Essas primeiras manifestações foram ao longo do século XIX progressivamente sendo substituídas pelo advento das bandas militares, nos grandes centros e pelas retretas de coretos, nos lugarejos menores, até desaparecerem completamente pelos idos dos anos 1860. Nos anos seguintes, o progressivo aumento da complexidade social, advindo da falência do modelo escravagista e do desenvolvimento econômico impulsionado basicamente pelo café, vai fazer surgir na cidade do Rio de Janeiro uma baixa classe média algo difusa formada por pequenos funcionários públicos civis e militares e empregados de companhias particulares estrangeiras de comércio e serviços. À imitação empobrecida dos hábitos das elites abastadas e na ausência de consistentes e regulares diversões públicas (os cafés e teatros de revista, por exemplo, só se afirmariam nas primeiras décadas do século seguinte) essas classes populares cultivam o hábito das festas particulares em casa de família, animadas pelos conjuntos musicais a elas mais próximos e acessíveis, formados dos músicos pertencentes a essas mesmas camadas, fortemente marcadas pela mestiçagem.

Neste período, portanto, observa-se o surgimento de uma nova classe formada em grande parte por mulatos com ocupações regulares, morando em casas simples nos bairros populares próximos ao centro, como a Cidade Nova e o Estácio. Concomitantemente, os negros africanos e crioulos continuam, em sua grande maioria, mesmo após o banimento da escravatura, condenados a uma vida marginal, abrigados nos morros e subúrbios distantes, sem ocupação fixa ou relegados aos duros trabalhos braçais da estiva. Se neste ambiente o samba encontra as condições para se tornar a mais importante forma de expressão, o choro nasce naquele incipiente estrato social em que ocupações mais leves permitem aos seus componentes maior dedicação à música e um certo excedente econômico possibilita a aquisição de instrumentos e a promoção de encontros festivos.
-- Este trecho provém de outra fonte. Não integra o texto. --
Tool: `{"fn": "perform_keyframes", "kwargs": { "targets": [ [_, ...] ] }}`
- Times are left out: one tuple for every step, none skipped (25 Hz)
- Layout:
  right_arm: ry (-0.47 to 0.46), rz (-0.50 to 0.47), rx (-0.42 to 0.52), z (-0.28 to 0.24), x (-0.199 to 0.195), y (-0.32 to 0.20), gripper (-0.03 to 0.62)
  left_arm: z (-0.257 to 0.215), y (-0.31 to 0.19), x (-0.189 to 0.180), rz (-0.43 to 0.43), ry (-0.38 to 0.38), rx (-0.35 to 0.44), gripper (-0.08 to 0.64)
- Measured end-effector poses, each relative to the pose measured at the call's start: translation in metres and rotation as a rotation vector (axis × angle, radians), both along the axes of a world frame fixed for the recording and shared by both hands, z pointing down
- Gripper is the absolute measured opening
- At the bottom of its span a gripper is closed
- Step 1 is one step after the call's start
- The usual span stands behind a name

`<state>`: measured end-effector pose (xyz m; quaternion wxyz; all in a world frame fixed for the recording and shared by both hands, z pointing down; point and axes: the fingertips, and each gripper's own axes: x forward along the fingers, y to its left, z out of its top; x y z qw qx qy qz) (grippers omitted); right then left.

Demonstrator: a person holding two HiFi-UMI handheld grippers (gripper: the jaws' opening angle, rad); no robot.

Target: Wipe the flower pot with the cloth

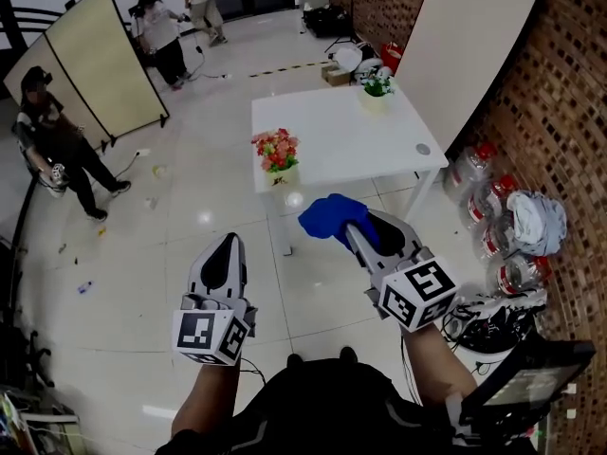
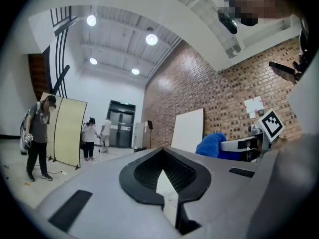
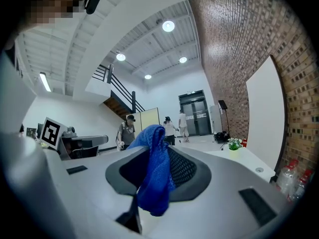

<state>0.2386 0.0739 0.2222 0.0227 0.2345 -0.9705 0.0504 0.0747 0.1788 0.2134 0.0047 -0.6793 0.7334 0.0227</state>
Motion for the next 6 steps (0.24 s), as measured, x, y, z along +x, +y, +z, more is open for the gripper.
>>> {"fn": "perform_keyframes", "kwargs": {
  "targets": [
    [0.003,0.000,0.000,0.0002,-0.0008,-0.0004,0.097,0.0002,0.0006,-0.0015,-0.002,-0.002,-0.001,0.000],
    [0.005,-0.001,-0.001,0.0007,-0.0017,-0.0008,0.097,0.0011,0.0013,-0.0029,-0.004,-0.003,-0.003,0.000],
    [0.007,-0.001,-0.002,0.0014,-0.0026,-0.0011,0.097,0.0025,0.0019,-0.0038,-0.005,-0.003,-0.006,0.000],
    [0.008,-0.002,-0.003,0.0021,-0.0031,-0.0011,0.097,0.0042,0.0024,-0.0040,-0.004,-0.002,-0.010,0.000],
    [0.008,-0.003,-0.004,0.0029,-0.0035,-0.0008,0.097,0.0060,0.0027,-0.0040,-0.003,0.001,-0.014,0.000],
    [0.009,-0.004,-0.005,0.0037,-0.0036,-0.0004,0.097,0.0079,0.0030,-0.0037,0.000,0.003,-0.018,0.000]
  ]
}}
Se a origem do termo é algo controvertida, o certo é que o gênero é definido musicalmente não por um elemento rítmico característico e singular, mas pela maneira algo lamuriosa de execução – segundo Tinhorão*, uma leitura tipicamente brasileira do romantismo da música européia – que já agora certamente incorpora a herança sensível daquele já citado “ritmo da senzala”, mais tarde tão perceptível nas composições e execuções de músicos como Chiquinha Gonzaga, Ernesto Nazareth e Joaquim Callado.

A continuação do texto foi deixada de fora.